Brentano String Quartet

Faculty composer Martin Bresnick’s String Quartet No. 4 was inspired—instigated is perhaps a better word—by the poetry of Wallace Stevens, including The Planet on the Table. “In this string quartet, also entitled The Planet on the Table, my planet is made of the music and sounds of a remembered time or of something heard that I liked,” Bresnick explains, borrowing from and sharing the first stanza of the title poem’s text: Ariel was glad he had written his poems, They were of a remembered time Or of something seen that he liked. “The quartet has five movements, each headed by a quotation from one of Stevens' poems as a point of departure or pathway into those remembered sounds and music,” Bresnick explains.

In The Planet on the Table, “Stevens … speaks through the character of Ariel from The Tempest,” Brentano String Quartet violinist Mark Steinberg writes in his program notes. “Martin Bresnick’s quartet is a ‘musical meditation’ on this poem, on the transformational value of art, the power of the creative act.” The piece was commissioned for the Brentano String Quartet and received its premiere in March.

Bresnick tells us: “Stevens wrote [that] it was not important that his poetry survive, which is also true of my work.” Stevens’ poetry did survive, of course, as it was read and shared, just as Beethoven’s music has survived through performance and as Bresnick’s work will through the musicians, organizations, and audiences with whom it resonates.

The Brentano String Quartet, the Yale School of Music’s ensemble-in-residence, will perform The Planet on the Table on a September 24 Oneppo Chamber Music Series program that also includes Beethoven’s String Quartet No. 15 in A minor, Op. 132. The program will also feature readings of Stevens’ work by the poet (by way of a recording) and by writer and editor Christian Wiman, who teaches at the Yale Institute of Sacred Music and the Yale Divinity School. During the Beethoven, lines of text from Steven’s poems will be projected above the stage.

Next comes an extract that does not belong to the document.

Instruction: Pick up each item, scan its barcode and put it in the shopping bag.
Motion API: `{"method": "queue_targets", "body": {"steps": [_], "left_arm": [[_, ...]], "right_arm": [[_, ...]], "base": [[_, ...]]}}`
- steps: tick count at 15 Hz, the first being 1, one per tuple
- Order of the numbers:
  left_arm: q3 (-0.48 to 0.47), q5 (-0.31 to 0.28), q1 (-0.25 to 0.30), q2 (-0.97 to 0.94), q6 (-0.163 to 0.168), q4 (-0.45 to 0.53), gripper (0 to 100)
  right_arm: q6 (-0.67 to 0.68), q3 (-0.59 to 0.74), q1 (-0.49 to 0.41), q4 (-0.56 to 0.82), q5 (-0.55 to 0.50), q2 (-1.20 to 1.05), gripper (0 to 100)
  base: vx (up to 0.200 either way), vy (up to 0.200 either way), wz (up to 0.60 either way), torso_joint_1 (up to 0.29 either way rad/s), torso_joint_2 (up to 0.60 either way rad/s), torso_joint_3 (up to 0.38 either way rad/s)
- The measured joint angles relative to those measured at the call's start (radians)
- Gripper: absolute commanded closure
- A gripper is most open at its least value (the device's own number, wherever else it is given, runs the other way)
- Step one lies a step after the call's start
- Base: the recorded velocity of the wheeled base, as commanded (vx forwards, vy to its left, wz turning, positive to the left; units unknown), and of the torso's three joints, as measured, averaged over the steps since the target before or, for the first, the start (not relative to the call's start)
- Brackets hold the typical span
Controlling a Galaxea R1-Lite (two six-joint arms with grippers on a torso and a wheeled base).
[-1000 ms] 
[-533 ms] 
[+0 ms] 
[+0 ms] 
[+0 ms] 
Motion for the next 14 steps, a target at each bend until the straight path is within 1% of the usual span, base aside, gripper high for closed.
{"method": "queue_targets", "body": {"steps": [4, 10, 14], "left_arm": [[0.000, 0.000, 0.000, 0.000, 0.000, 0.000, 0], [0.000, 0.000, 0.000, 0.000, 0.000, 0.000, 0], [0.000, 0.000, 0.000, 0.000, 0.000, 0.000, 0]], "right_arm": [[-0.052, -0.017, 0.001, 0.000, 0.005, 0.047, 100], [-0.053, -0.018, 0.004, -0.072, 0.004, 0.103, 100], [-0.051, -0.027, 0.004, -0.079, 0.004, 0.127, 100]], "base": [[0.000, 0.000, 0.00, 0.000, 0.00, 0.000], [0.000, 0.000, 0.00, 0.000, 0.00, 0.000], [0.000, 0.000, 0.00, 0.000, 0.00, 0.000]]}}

Just as Bresnick has found inspiration in the work of Wallace Stevens, among others, Stevens, as countless artists have before and since, felt connected to Beethoven’s music. Thus the pairing on this concert program of The Planet on the Table with Beethoven’s String Quartet No. 15. It's a program that explores "the power of the creative act," as Steinberg describes the artistic process—the reach, across time and discipline, of inspiration. Countless artists have lit fires under countless others. Here, the Brentano String Quartet presents three who are connected by, and connect us to, the "transformational value of art."